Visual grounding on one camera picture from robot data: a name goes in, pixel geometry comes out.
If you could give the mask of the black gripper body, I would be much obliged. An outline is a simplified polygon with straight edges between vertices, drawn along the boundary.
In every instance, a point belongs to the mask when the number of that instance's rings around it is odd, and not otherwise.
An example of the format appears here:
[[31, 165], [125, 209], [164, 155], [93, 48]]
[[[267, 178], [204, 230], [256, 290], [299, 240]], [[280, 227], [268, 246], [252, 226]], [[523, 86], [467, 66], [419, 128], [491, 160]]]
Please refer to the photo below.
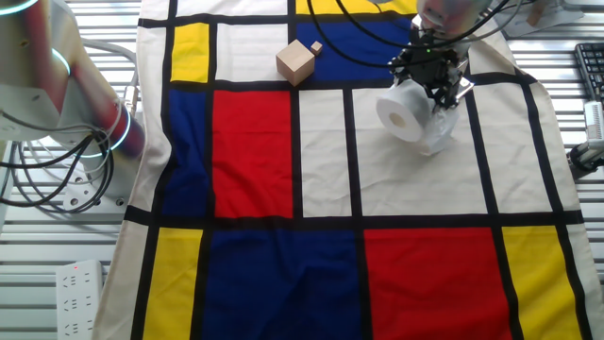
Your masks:
[[451, 48], [407, 47], [403, 53], [403, 60], [407, 62], [403, 70], [403, 80], [414, 81], [429, 90], [452, 87], [461, 77], [458, 68], [460, 59], [459, 54]]

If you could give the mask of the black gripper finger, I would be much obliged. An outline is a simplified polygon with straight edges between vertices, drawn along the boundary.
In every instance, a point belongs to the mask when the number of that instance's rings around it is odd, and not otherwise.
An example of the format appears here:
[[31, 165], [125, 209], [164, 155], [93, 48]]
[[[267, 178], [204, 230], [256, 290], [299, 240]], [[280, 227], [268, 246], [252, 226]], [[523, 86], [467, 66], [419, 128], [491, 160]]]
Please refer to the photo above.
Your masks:
[[445, 84], [443, 86], [430, 88], [428, 85], [424, 87], [424, 90], [429, 99], [434, 101], [432, 111], [447, 111], [449, 109], [456, 108], [458, 106], [457, 84]]
[[411, 73], [407, 66], [411, 60], [411, 52], [400, 52], [388, 62], [389, 72], [393, 76], [394, 85], [400, 85], [402, 82], [411, 79]]

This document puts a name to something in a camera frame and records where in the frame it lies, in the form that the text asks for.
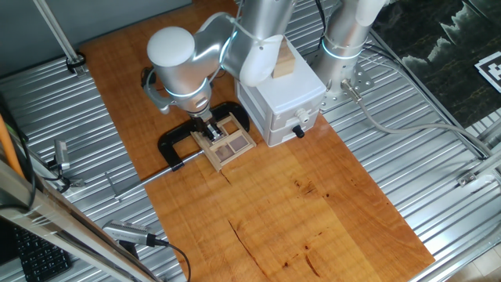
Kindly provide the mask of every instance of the cable connector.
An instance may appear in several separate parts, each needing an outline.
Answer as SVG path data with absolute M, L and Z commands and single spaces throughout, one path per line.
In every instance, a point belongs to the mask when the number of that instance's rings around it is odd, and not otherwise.
M 359 92 L 351 86 L 348 79 L 343 79 L 343 81 L 341 82 L 341 88 L 350 95 L 353 102 L 359 103 L 360 101 L 362 101 L 362 97 L 360 96 Z
M 113 239 L 118 240 L 120 245 L 126 248 L 127 251 L 131 252 L 138 259 L 139 257 L 137 251 L 135 250 L 135 244 L 142 244 L 148 247 L 164 246 L 175 249 L 186 260 L 186 265 L 188 266 L 188 282 L 190 282 L 191 265 L 189 264 L 186 254 L 176 246 L 171 245 L 168 241 L 157 239 L 157 235 L 150 233 L 151 229 L 149 227 L 118 220 L 111 220 L 103 226 L 103 230 Z

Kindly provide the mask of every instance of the keyboard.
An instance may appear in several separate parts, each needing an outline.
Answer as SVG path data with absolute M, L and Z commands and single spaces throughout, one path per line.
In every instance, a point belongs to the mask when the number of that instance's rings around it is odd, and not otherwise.
M 14 236 L 27 282 L 47 281 L 71 268 L 68 253 L 57 246 L 19 227 Z

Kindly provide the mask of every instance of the metal bracket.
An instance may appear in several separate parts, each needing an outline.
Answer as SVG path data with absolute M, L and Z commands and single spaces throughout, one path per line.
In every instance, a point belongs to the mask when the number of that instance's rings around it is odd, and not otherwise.
M 473 172 L 468 172 L 467 174 L 459 177 L 457 182 L 461 185 L 461 187 L 465 187 L 468 183 L 477 180 L 477 176 Z
M 351 84 L 359 93 L 363 93 L 374 87 L 374 81 L 372 78 L 370 78 L 370 76 L 358 64 L 355 66 L 355 80 L 352 81 Z M 325 113 L 347 99 L 350 99 L 350 96 L 346 91 L 338 94 L 333 94 L 332 92 L 327 91 L 326 95 L 322 99 L 322 103 L 320 104 L 320 112 Z
M 111 180 L 110 175 L 108 174 L 108 172 L 104 172 L 104 176 L 106 177 L 106 180 L 108 180 L 108 183 L 110 184 L 111 190 L 115 194 L 115 196 L 114 196 L 115 200 L 117 200 L 119 203 L 121 203 L 122 199 L 117 198 L 117 195 L 118 195 L 117 188 L 113 184 L 113 181 Z

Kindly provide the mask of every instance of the wooden table surface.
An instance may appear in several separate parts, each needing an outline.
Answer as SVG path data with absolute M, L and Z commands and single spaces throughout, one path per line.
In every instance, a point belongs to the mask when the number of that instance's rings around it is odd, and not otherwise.
M 161 134 L 188 119 L 162 115 L 140 87 L 151 35 L 196 32 L 232 0 L 195 0 L 81 48 L 141 179 L 167 166 Z M 233 78 L 214 81 L 212 105 L 236 101 Z M 205 156 L 146 186 L 170 242 L 189 257 L 192 281 L 405 281 L 434 259 L 322 116 L 303 139 L 257 147 L 217 173 Z M 192 137 L 175 146 L 198 151 Z M 186 273 L 186 263 L 177 254 Z

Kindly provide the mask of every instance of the silver pipe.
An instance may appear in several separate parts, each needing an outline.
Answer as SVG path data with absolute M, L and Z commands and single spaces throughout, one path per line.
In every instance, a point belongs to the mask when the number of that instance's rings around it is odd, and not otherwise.
M 79 61 L 78 55 L 68 41 L 68 38 L 61 29 L 61 26 L 54 17 L 54 14 L 52 14 L 47 2 L 45 0 L 33 0 L 33 2 L 37 6 L 41 16 L 44 17 L 45 22 L 56 37 L 59 45 L 61 45 L 66 57 L 71 60 L 71 63 L 77 63 Z
M 199 150 L 198 152 L 189 155 L 187 158 L 183 159 L 182 162 L 183 163 L 188 163 L 188 162 L 194 160 L 196 157 L 200 156 L 201 154 L 204 154 L 203 150 Z M 150 182 L 152 182 L 152 181 L 154 181 L 156 179 L 159 179 L 161 176 L 166 175 L 169 172 L 172 172 L 172 168 L 171 167 L 167 167 L 167 168 L 163 169 L 162 171 L 158 172 L 157 174 L 154 174 L 154 175 L 148 177 L 147 179 L 144 179 L 139 184 L 136 184 L 136 185 L 131 186 L 129 188 L 123 189 L 120 193 L 117 193 L 115 195 L 115 199 L 117 199 L 119 201 L 122 201 L 125 198 L 130 197 L 132 194 L 137 193 L 138 190 L 139 190 L 139 188 L 144 189 L 143 187 L 146 184 L 148 184 L 148 183 L 150 183 Z

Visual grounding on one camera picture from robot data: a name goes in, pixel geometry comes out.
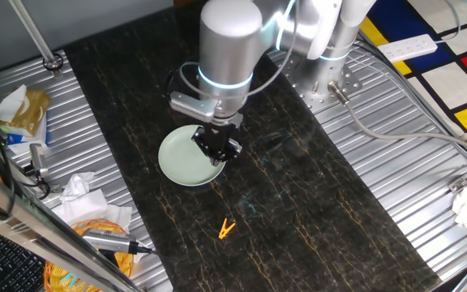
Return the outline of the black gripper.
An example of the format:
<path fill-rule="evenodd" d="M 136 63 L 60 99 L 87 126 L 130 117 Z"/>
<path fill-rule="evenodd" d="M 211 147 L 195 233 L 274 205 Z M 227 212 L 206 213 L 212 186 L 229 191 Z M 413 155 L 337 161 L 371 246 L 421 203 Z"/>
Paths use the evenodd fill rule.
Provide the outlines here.
<path fill-rule="evenodd" d="M 242 151 L 240 143 L 230 139 L 233 131 L 233 125 L 222 127 L 209 123 L 205 124 L 203 128 L 197 128 L 191 139 L 204 156 L 209 158 L 210 163 L 213 166 L 218 166 L 218 161 L 233 160 Z"/>

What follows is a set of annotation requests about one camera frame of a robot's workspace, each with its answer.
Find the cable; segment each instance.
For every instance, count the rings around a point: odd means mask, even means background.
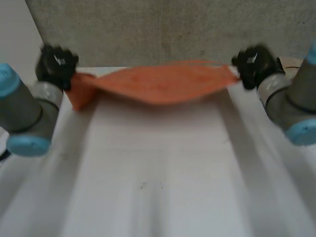
[[[291,67],[286,67],[286,68],[301,68],[301,67],[291,66]]]
[[[5,151],[0,155],[0,162],[1,162],[1,161],[4,161],[5,159],[7,159],[10,155],[11,155],[11,152],[9,152],[8,150],[5,150]]]

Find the white panel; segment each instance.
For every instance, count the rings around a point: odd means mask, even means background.
[[[24,0],[0,1],[0,63],[8,63],[26,84],[36,80],[42,40]]]

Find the gray wall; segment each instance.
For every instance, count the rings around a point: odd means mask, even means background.
[[[316,39],[315,0],[26,0],[44,41],[79,54],[81,66],[183,59],[229,63],[265,42],[302,58]]]

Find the orange cloth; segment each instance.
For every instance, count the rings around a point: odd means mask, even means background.
[[[99,78],[76,73],[71,81],[72,89],[66,94],[74,110],[87,105],[96,94],[97,88],[148,104],[185,102],[238,81],[227,65],[214,67],[211,64],[205,61],[186,61],[160,66],[140,66]]]

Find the cloth fold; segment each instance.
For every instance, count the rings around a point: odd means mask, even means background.
[[[159,66],[126,68],[101,77],[76,73],[66,94],[78,111],[97,91],[109,91],[147,104],[168,105],[214,93],[236,83],[227,65],[209,61],[171,62]]]

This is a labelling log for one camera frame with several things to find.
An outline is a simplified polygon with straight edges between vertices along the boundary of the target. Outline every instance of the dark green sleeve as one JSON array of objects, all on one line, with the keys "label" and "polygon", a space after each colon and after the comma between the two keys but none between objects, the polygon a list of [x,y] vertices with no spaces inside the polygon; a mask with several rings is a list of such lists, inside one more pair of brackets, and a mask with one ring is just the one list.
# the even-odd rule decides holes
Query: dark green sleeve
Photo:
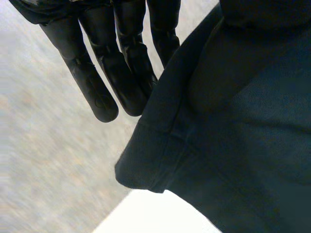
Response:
== == ==
If a line above contains the string "refer", count it, then give the total and nothing else.

2